2. The first defendant is entitled to its costs of the second appeal and half of its costs on the first appeal on a party and party basis.

3. The first defendant is entitled to half of his costs of the first appeal on a solicitor and client basis.

4. The first defendant is entitled to an order for costs of the argument about the costs of the appeal.

5. In light of the total amount of costs claimed by the first defendant of the argument on the appeal and the costs argument, the Court is in a position to assess a lump sum costs amount for the first defendant.

6. The costs in favour of the first defendant under all costs orders in his favour fixed in the amount of $5000 inclusive of all disbursements.

District Court Rules 2006 (SA)  R256, 264(5(a), 274, referred to.
Colgate-Palmolive Co v Cussons Pty Ltd (1993) 118 ALR 248; Re Wilcox; Ex parte Venture Industries Pty Ltd (No 2) (1996) 141 ALR 727; Alstom Power Limited v Yokogawa Australia Pty Ltd (No 2) [2006] SASC 87, considered.

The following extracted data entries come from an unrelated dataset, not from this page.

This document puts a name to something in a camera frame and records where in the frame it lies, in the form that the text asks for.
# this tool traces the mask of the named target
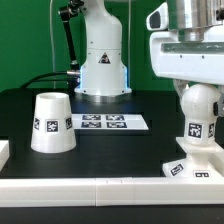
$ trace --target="white cup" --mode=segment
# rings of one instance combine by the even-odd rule
[[[60,153],[75,146],[69,96],[54,92],[38,94],[31,148],[42,153]]]

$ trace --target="white platform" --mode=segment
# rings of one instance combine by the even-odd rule
[[[217,170],[216,166],[219,165],[220,167],[224,162],[224,156],[223,159],[220,159],[224,153],[223,148],[216,142],[204,147],[189,144],[183,137],[177,137],[176,141],[191,158],[187,157],[163,164],[163,172],[166,177],[222,178],[222,173]]]
[[[72,114],[72,122],[74,129],[148,130],[140,114]]]
[[[0,144],[6,162],[8,141]],[[210,163],[224,173],[223,152]],[[0,179],[0,207],[161,204],[224,204],[224,177]]]

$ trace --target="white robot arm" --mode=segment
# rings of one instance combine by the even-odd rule
[[[121,61],[120,21],[107,12],[104,0],[71,0],[70,6],[74,9],[72,16],[82,12],[87,34],[86,61],[81,66],[76,96],[94,102],[115,102],[126,98],[131,89],[127,86],[127,68]]]
[[[218,91],[210,84],[224,85],[223,12],[220,0],[167,0],[147,17],[150,31],[168,28],[151,35],[151,62],[157,76],[174,79],[186,118],[177,142],[187,158],[164,164],[167,176],[220,175],[209,157],[222,151],[214,136],[218,113],[223,115],[223,87]],[[201,84],[187,88],[189,81]]]

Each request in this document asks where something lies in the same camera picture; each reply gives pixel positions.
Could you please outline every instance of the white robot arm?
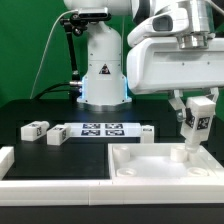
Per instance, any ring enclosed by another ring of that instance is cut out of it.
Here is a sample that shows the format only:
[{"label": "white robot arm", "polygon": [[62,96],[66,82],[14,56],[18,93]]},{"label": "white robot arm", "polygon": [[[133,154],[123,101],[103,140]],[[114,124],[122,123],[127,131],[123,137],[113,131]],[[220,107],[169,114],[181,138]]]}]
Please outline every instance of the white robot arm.
[{"label": "white robot arm", "polygon": [[114,111],[128,106],[131,98],[127,96],[127,81],[121,71],[121,37],[103,21],[110,15],[131,14],[130,0],[64,0],[64,3],[76,11],[70,18],[72,26],[77,21],[84,23],[88,37],[88,71],[82,79],[78,105],[93,111]]},{"label": "white robot arm", "polygon": [[[184,120],[181,134],[186,138],[186,149],[190,152],[197,151],[200,142],[208,139],[218,97],[216,87],[224,86],[224,41],[214,38],[211,1],[64,0],[64,2],[68,9],[72,10],[81,11],[84,8],[96,12],[97,8],[106,7],[112,15],[133,16],[137,27],[128,36],[128,43],[133,49],[127,57],[127,81],[134,94],[149,94],[158,91],[180,93],[182,90],[198,88],[211,90],[211,95],[214,96],[212,100],[204,96],[188,99],[186,112],[185,105],[179,100],[181,94],[177,94],[170,100],[175,110],[182,111],[179,117]],[[110,43],[113,40],[109,39],[110,29],[102,23],[99,24],[97,29],[92,25],[89,27],[90,35],[93,37],[89,39],[89,52],[94,51],[101,55],[103,53],[106,56],[107,68],[110,65],[112,70],[119,64],[119,59],[116,56],[116,60],[111,60],[108,57],[110,53],[103,51],[100,47],[103,33],[108,34],[104,36],[104,40],[108,39]],[[119,49],[117,46],[119,41],[113,45],[113,48]],[[90,57],[89,64],[94,65],[94,69],[89,67],[89,71],[94,73],[95,70],[100,70],[101,61],[104,61],[102,57],[96,59]],[[123,102],[128,102],[122,90],[125,88],[124,83],[119,81],[119,77],[123,76],[116,76],[115,79],[111,76],[110,80],[107,77],[108,83],[105,77],[101,80],[97,80],[99,78],[93,80],[90,74],[86,77],[89,80],[85,86],[88,88],[86,93],[91,92],[89,99],[94,104],[106,104],[110,101],[116,104],[122,99]],[[102,97],[103,92],[97,90],[99,83],[105,84],[106,89],[110,87],[110,92],[114,94],[104,94],[105,97]]]}]

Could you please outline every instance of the white block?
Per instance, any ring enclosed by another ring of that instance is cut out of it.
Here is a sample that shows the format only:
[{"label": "white block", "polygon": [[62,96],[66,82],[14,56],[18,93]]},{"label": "white block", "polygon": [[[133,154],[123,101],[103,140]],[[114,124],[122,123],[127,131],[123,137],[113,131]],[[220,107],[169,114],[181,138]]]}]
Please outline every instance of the white block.
[{"label": "white block", "polygon": [[182,123],[181,135],[186,138],[186,150],[196,152],[200,142],[208,140],[215,103],[205,96],[190,97],[186,107],[190,108],[192,117]]},{"label": "white block", "polygon": [[150,125],[142,126],[141,143],[154,143],[154,127]]},{"label": "white block", "polygon": [[69,125],[56,125],[47,132],[48,145],[61,145],[70,137],[71,127]]},{"label": "white block", "polygon": [[21,139],[23,141],[35,141],[46,135],[49,126],[47,121],[34,121],[25,125],[21,128]]},{"label": "white block", "polygon": [[120,147],[122,144],[109,145],[108,160],[113,183],[170,184],[170,181],[174,181],[173,184],[178,184],[181,178],[189,178],[188,168],[191,167],[207,170],[208,177],[204,178],[204,181],[209,182],[209,178],[214,177],[220,180],[224,176],[224,168],[202,146],[195,154],[189,155],[185,151],[185,144],[123,145],[129,148],[131,154],[130,160],[125,162],[117,161],[114,156],[114,147]]},{"label": "white block", "polygon": [[4,178],[14,161],[14,148],[2,147],[0,149],[0,180]]},{"label": "white block", "polygon": [[88,205],[89,181],[2,181],[0,206]]}]

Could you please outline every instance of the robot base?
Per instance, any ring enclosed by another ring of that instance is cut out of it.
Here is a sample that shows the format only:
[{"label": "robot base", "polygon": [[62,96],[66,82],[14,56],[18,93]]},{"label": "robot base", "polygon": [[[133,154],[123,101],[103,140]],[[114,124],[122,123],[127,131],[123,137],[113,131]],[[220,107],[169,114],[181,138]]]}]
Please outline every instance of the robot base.
[{"label": "robot base", "polygon": [[77,100],[78,102],[78,108],[81,109],[86,109],[90,111],[95,111],[95,112],[114,112],[114,111],[120,111],[120,110],[125,110],[125,109],[130,109],[131,108],[131,98],[128,98],[126,102],[123,102],[121,104],[116,104],[116,105],[94,105],[94,104],[88,104],[85,101]]}]

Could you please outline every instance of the white platform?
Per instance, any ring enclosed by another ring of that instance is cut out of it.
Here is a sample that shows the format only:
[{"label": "white platform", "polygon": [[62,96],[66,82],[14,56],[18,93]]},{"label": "white platform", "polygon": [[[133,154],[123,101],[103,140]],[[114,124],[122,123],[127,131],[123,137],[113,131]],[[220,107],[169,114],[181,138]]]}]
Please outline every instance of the white platform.
[{"label": "white platform", "polygon": [[139,123],[65,123],[70,137],[140,137]]},{"label": "white platform", "polygon": [[[125,180],[138,182],[146,182],[150,179],[164,179],[166,184],[167,179],[178,181],[179,179],[186,179],[192,177],[191,170],[204,170],[205,172],[197,172],[195,174],[196,180],[203,178],[203,181],[209,181],[211,178],[224,177],[224,168],[205,150],[202,146],[196,154],[190,154],[186,162],[174,162],[171,160],[171,147],[172,146],[184,146],[184,144],[113,144],[109,145],[109,165],[111,178],[114,181]],[[115,154],[115,149],[119,147],[126,147],[130,152],[129,161],[120,162],[119,155]],[[134,177],[123,175],[123,177],[117,176],[119,169],[135,170]]]}]

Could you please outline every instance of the white plastic part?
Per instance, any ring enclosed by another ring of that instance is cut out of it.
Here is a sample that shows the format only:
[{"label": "white plastic part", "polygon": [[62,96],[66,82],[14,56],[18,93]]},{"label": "white plastic part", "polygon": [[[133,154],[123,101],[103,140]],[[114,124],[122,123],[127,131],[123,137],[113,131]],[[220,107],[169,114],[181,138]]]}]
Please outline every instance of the white plastic part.
[{"label": "white plastic part", "polygon": [[28,125],[21,127],[21,140],[35,141],[38,138],[46,135],[49,128],[47,121],[34,121]]},{"label": "white plastic part", "polygon": [[208,171],[199,167],[191,167],[187,170],[187,175],[189,177],[206,177]]},{"label": "white plastic part", "polygon": [[112,15],[131,15],[130,0],[64,0],[64,3],[69,10],[107,7]]},{"label": "white plastic part", "polygon": [[171,98],[169,99],[169,103],[170,105],[173,107],[173,109],[175,111],[177,110],[182,110],[185,109],[185,104],[183,103],[181,97],[183,97],[183,91],[181,90],[173,90],[172,91],[173,96],[171,96]]},{"label": "white plastic part", "polygon": [[[224,168],[203,147],[177,163],[170,160],[171,146],[177,144],[125,145],[131,152],[127,163],[116,163],[116,144],[109,145],[111,180],[0,181],[0,205],[224,203]],[[121,168],[134,169],[136,175],[117,176]],[[208,175],[190,176],[189,168]]]},{"label": "white plastic part", "polygon": [[150,125],[142,126],[140,143],[154,143],[154,127]]},{"label": "white plastic part", "polygon": [[190,108],[192,118],[182,123],[181,135],[186,138],[186,150],[194,153],[202,141],[208,140],[216,104],[205,96],[199,96],[188,98],[186,107]]},{"label": "white plastic part", "polygon": [[217,87],[211,88],[210,94],[212,95],[212,101],[216,103],[219,98],[219,89]]},{"label": "white plastic part", "polygon": [[83,77],[79,103],[92,107],[131,102],[121,72],[121,37],[104,22],[88,26],[88,72]]},{"label": "white plastic part", "polygon": [[70,137],[71,127],[69,125],[56,125],[47,132],[48,145],[61,145]]},{"label": "white plastic part", "polygon": [[0,180],[4,178],[14,162],[14,148],[2,147],[0,149]]},{"label": "white plastic part", "polygon": [[170,159],[177,163],[186,162],[188,160],[188,152],[185,150],[184,145],[171,146]]},{"label": "white plastic part", "polygon": [[135,94],[224,86],[224,41],[209,49],[180,50],[175,37],[147,38],[127,57],[127,78]]},{"label": "white plastic part", "polygon": [[71,127],[70,137],[114,138],[140,137],[139,123],[65,123]]},{"label": "white plastic part", "polygon": [[126,145],[116,145],[113,147],[114,160],[120,163],[129,162],[130,149]]},{"label": "white plastic part", "polygon": [[[169,16],[173,21],[173,27],[170,31],[156,31],[153,27],[153,22],[156,19],[162,18],[164,16]],[[187,10],[184,8],[178,8],[173,11],[169,11],[158,16],[150,17],[138,25],[129,35],[128,44],[130,47],[142,42],[148,37],[161,37],[161,36],[171,36],[183,32],[189,27],[189,19]]]}]

TESTEL AUSTRALIA PTY LTD v RICKARD AND ORS (No 2)
[2015] SADC 141

Application on behalf of the first defendant for an order for costs in his favour of the appeal

  1. In this action, I heard two appeals from a decision of a Master of this court: the first appeal concerned a refusal, in part, of the application of the plaintiff for further and better disclosure.  The second appeal was brought against a refusal by the learned Master to order production of documents pursuant to Rule 61 of the Rules of Court.  I dismissed both appeals.

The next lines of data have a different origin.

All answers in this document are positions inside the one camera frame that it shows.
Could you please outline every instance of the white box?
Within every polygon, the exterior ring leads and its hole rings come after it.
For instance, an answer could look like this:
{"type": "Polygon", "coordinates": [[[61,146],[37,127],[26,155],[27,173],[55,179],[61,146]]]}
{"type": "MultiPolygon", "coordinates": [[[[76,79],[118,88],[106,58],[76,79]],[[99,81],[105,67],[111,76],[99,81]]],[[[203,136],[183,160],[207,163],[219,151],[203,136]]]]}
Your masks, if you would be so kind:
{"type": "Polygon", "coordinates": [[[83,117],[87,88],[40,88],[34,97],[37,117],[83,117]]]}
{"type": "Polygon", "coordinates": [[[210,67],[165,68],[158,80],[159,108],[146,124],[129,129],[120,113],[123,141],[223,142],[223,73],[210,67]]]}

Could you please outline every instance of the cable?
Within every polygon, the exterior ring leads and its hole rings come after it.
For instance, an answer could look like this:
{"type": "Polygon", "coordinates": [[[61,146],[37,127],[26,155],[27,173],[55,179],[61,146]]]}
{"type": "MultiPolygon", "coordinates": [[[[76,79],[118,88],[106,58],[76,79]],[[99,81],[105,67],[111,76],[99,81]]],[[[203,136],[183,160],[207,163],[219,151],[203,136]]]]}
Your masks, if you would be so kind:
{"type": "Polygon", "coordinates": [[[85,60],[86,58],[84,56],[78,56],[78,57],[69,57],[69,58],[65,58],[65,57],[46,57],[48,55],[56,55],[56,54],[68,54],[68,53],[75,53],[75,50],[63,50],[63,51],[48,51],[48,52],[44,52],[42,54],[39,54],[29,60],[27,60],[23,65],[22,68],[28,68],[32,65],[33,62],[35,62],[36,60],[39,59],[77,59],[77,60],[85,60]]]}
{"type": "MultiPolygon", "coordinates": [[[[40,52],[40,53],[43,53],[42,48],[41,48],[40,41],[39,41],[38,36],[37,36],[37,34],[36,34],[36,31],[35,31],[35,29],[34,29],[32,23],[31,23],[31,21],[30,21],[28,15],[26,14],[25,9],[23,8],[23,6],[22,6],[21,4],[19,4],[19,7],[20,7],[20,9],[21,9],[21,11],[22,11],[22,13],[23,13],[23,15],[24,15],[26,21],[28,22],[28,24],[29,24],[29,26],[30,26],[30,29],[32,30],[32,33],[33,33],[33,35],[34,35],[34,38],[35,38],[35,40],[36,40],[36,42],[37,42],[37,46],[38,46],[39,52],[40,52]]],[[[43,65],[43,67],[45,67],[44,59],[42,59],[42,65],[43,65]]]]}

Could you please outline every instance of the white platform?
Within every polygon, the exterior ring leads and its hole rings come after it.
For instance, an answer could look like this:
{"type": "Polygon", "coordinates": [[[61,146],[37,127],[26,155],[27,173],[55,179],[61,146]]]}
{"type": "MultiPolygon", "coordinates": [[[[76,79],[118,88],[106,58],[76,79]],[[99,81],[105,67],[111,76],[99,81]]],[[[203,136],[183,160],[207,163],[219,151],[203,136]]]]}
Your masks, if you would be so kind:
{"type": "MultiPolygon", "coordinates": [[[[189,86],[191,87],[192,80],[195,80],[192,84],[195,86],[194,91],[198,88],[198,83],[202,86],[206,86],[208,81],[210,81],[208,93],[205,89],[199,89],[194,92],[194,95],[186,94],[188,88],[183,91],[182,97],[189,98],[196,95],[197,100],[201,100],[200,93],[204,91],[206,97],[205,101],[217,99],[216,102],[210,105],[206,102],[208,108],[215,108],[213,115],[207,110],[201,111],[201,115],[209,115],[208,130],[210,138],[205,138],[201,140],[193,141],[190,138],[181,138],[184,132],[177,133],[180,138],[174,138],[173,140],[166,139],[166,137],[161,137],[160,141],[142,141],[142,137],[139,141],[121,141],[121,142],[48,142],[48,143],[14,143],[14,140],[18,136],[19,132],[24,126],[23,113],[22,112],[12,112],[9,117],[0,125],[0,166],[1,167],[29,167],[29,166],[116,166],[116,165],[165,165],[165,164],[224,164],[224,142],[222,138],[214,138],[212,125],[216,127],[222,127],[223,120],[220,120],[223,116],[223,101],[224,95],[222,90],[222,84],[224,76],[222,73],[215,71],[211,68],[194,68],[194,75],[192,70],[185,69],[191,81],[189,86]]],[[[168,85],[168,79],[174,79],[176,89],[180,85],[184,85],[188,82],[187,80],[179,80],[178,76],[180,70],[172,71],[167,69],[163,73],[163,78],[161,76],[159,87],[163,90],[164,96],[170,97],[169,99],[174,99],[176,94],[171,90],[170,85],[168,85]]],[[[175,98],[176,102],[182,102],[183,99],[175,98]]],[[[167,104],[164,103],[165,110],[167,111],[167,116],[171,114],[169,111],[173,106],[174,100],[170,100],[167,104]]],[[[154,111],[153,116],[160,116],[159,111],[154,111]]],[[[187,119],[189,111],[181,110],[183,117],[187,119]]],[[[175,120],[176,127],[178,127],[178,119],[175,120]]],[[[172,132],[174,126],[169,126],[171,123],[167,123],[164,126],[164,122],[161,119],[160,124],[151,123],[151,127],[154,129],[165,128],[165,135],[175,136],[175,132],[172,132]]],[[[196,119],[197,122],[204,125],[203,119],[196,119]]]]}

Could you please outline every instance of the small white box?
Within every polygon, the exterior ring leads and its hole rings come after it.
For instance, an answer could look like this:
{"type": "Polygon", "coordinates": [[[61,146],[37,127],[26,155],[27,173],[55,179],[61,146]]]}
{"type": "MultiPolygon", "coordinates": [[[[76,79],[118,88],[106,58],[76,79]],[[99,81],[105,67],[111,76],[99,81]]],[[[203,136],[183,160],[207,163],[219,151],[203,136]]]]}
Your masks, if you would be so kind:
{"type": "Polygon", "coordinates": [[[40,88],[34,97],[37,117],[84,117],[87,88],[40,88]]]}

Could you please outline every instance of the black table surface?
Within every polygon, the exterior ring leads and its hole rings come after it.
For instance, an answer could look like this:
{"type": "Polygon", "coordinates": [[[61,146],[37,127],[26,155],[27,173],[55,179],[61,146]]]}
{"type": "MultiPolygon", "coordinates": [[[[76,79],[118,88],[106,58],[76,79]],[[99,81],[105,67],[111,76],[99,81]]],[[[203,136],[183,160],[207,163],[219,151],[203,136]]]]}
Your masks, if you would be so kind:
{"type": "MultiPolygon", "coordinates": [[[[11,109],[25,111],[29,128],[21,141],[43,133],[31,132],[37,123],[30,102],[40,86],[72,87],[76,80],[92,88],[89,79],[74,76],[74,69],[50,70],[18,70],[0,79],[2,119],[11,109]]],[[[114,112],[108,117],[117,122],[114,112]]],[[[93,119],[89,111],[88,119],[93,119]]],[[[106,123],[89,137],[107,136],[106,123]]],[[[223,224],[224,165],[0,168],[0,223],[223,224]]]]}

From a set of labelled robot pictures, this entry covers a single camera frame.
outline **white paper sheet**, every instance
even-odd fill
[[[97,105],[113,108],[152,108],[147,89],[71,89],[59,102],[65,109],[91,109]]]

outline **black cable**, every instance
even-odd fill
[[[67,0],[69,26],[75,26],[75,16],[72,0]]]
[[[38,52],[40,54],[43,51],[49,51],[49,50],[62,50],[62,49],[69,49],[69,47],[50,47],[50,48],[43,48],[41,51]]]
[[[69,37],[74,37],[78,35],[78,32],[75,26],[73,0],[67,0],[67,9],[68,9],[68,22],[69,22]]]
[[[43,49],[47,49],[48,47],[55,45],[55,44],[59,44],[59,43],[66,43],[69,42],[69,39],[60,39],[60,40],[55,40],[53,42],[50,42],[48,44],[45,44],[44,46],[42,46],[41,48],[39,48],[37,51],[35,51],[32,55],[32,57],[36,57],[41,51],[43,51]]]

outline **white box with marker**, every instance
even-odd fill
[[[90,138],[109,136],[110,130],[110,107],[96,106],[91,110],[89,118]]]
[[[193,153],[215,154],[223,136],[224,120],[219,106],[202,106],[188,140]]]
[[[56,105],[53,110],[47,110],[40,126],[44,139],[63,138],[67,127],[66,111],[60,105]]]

  2. The appeals were heard on 24 July 2015 and I delivered judgment on 19 August 2015.  At that time the matter was set for trial to commence in this court on 7 September 2015.

  3. The first appeal concerned a number of separate claims for further and better disclosure. One of those claims concerned whether particular payslips should be disclosed.  This aspect of the appeal turned largely upon the content of pleadings.  Another aspect of that appeal turned on the breadth of the request made, the detail of which is set out in paragraph [10] of my reasons.  In particular, one form of request sought all documents before or after August 2012, the date upon which the first defendant Mr Rickard formally became involved in the business of the second and third defendants as an employee of Active Safety Services Pty Ltd (Active).  This request was directed to the plaintiff’s contention that Mr Rickard was not merely an employee of Active but, if proper disclosure was made, it could be shown that he was the guiding hand and mind of that company and was properly to be seen as its owner or as one of its proprietors.

  4. On both of those aspects of the first appeal but predominantly in relation to the second aspect of the appeal, the plaintiff raised the further and better disclosure made by the second and third defendants on the day before the hearing of the appeal.  At that time the second and third defendants were separately represented. The plaintiff addressed that material in its submissions on the appeal without any serious objection being made by the first defendant. The second and third defendants did not appear at the appeal hearing but are now represented by the same solicitors and counsel as the first defendant.  The material disclosed in the letter of the solicitors for the second and third defendants of 23 July 2015 consisted of text messages sent between the first defendant and the second defendant.  That material had not been before the Master.  In the absence of submissions to the contrary on behalf of the first defendant, I still considered those further texts for the sake of completeness (in the event that any decision of mine was, in turn, to be the subject of an application for leave to appeal).  I came to two principal conclusions.  The texts were quite apparently communications between the first defendant and the second defendant concerning matters that were identifiable as directly relevant to the pleaded issues because they had been disclosed.  Some of these messages required some degree of speculation (on the material before me) in order to support the plaintiff’s submissions.  And on the materials before me, they were not decisively relevant to the issues on appeal and that any argument on relevance was based in part upon speculation that was not of assistance to me in the appeal.  The question of relevance on the appeal and speculation went ‘hand in glove’ because the appellant’s counsel made submissions about the meaning of the texts which meaning was strenuously disputed by counsel for the first defendant.  I dealt with the texts in the solicitor’s letter of 23 July 2015 at paragraphs [18] - [32] of the appeal decision, based upon the material before me on the appeal

  5. This discussion emphasises one quite difficult aspect of this type of situation where there is disclosure made or there are substantial developments that occur between the time that the Master makes his decision and the hearing of the appeal.  The court is placed in a quite difficult position if the exchanges between the parties about topics that may perhaps be relevant to the appeal continue to occur as took place here.  The appeal court is for that reason generally not the appropriate place to re-canvass the matter by the introduction of fresh material in the appeal where there is arguably a continuing evolution of the parties’ cases.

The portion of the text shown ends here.